The Central Research Laboratories of EMI Limited of England have developed such a device for obtaining cross-sectional reconstructions of a patient's head. Known as the EMI Scanner, this instrument is designed primarily for scanning the brain. The system takes a projection at each of 180 different angles in one degree increments. Each projection is actually 160 different measurements so that 160 times 180 observations are entered into a computer for processing.
The next step in the method used by the EMI Scanner is the use of a computer-implemented algorithm which transforms the projection data into the desired reconstruction. For some time, the algorithm called the Algebraic Reconstruction Technique developed by Herman, Gordon, and Bender ("Algebraic Reconstruction Techniques [ART] for three-dimensional electron microscopy and X-ray photography", J. Theor. BIOL XXIX [1970], 471-481), was used to perform the desired transformation. Later the Convolution method, developed by Ramachandran and Lakshminarayanan ("Three-dimensional reconstruction from radiographs and electron micrographs: application of convolutions instead of Fourier transforms." Proc. Nat'l. Acad. Sci. USA LXVIII (1971), 2236-2240.), was implemented. Finally, the reconstruction is displayed on a cathode ray tube or T.V. screen.

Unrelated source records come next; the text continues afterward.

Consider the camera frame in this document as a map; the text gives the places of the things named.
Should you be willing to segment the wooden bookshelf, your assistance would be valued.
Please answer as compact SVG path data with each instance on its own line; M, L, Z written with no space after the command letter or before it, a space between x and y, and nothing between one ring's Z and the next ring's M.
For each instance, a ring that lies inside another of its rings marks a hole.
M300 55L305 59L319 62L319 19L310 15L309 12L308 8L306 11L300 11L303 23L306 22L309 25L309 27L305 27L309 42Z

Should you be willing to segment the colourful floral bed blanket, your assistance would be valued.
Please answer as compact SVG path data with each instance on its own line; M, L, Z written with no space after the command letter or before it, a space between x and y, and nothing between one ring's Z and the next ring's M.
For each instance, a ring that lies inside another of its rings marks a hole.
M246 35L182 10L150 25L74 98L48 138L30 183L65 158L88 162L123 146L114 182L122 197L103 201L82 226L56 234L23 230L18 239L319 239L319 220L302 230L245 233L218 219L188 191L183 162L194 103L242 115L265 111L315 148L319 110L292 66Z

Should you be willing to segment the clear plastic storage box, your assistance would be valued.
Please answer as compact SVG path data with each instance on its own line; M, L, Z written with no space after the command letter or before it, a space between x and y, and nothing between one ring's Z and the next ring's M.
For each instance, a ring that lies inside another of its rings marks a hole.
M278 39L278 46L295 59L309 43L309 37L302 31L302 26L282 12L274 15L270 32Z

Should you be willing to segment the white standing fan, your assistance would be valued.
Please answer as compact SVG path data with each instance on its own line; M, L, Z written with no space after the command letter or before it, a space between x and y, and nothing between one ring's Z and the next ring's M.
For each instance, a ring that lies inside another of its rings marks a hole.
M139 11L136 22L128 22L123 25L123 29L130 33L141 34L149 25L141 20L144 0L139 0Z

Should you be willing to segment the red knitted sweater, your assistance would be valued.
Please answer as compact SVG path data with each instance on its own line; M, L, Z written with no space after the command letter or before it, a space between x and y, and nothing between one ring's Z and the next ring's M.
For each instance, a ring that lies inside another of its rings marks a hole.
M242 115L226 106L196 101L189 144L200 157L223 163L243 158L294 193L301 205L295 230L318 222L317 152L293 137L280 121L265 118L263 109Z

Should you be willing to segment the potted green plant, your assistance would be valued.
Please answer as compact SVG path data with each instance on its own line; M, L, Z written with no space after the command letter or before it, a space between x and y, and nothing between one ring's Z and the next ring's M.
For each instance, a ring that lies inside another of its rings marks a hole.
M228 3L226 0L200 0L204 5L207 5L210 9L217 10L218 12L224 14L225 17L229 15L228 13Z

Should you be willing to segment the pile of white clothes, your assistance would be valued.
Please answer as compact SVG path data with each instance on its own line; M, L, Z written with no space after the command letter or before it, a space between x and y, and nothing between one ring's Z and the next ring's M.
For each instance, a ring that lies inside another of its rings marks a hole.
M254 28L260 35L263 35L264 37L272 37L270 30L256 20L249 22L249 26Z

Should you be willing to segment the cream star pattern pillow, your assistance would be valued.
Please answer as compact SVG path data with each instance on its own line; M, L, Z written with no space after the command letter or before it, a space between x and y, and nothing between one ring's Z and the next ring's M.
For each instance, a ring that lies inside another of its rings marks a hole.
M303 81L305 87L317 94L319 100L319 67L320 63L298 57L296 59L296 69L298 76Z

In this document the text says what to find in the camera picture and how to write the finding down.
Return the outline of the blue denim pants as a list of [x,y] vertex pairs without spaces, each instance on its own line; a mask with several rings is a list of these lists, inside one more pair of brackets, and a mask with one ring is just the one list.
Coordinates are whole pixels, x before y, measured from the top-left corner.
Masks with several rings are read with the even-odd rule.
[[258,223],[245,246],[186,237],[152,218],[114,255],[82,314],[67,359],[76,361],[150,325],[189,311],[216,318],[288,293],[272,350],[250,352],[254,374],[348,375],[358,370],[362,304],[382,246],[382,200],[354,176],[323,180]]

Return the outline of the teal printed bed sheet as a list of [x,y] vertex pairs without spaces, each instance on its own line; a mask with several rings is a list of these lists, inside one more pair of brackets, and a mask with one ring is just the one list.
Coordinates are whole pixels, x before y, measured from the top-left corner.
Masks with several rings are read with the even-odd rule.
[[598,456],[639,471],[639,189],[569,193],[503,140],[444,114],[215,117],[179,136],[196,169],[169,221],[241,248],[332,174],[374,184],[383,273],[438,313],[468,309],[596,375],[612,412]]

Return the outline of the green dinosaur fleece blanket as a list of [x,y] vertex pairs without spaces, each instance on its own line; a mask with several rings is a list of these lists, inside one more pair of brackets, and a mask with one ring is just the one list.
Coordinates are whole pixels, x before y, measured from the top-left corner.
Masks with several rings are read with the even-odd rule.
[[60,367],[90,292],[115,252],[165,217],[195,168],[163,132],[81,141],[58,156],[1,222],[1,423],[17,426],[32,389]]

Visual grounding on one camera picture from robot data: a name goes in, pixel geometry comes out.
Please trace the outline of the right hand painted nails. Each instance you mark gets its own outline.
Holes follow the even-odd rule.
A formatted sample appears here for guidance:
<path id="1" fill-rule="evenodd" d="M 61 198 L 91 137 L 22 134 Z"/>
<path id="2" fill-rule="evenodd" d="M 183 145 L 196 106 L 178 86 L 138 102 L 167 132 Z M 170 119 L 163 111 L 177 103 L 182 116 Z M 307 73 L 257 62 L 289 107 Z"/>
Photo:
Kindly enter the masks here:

However, despite the efforts of many who work in this art, the issue of uniqueness of reconstructions obtained by known prior art methods has remained an open and illusive question. As used herein, a uniquely determined reconstruction means that there is only one reconstruction which is in closest agreement with the projection data -- regardless of how "closeness" is defined.
It has long been known that any method of reconstruction is applied to a finite amount of real data (in contrast to the infinite number of mathematically precise projections required by Radon's theorem), and yields reconstructions that are at best only estimates of the object's actual structure. Moreover, the relative accuracy of various mathematical models has been found to depend on the nature of the data collected. Therefore, since it must be accepted that only a finite number of projections is practically available, the theoretical results which require more projection data are not applicable.
Additionally, experience has indicated, and supported by current mathematical analysis, that theretofore no test devised could predict the reliability of any particular reconstruction. More emphatically, this is not simply a question of being slightly off somewhere within the reconstruction, but important features, such as the existence and position of brain tumors, were inexplicably missing. In fact, 20 percent of the reconstructions produced by known devices have been considered incorrect. In short, present methods of obtaining reconstructions from projections lack the quality of being uniquely determined.
Heretofore, such inaccuracies and errors have been thought to be a consequence of the choice of the reconstruction algorithms, data collection, and/or the display of the information. Very little, if any, thought has been given, so far as is known, to the choice of angles from which the projections are taken and the relationship between the angles of each projection, the resolution in the projection data, and the resolution in the reconstruction as they affect the uniqueness of that reconstruction.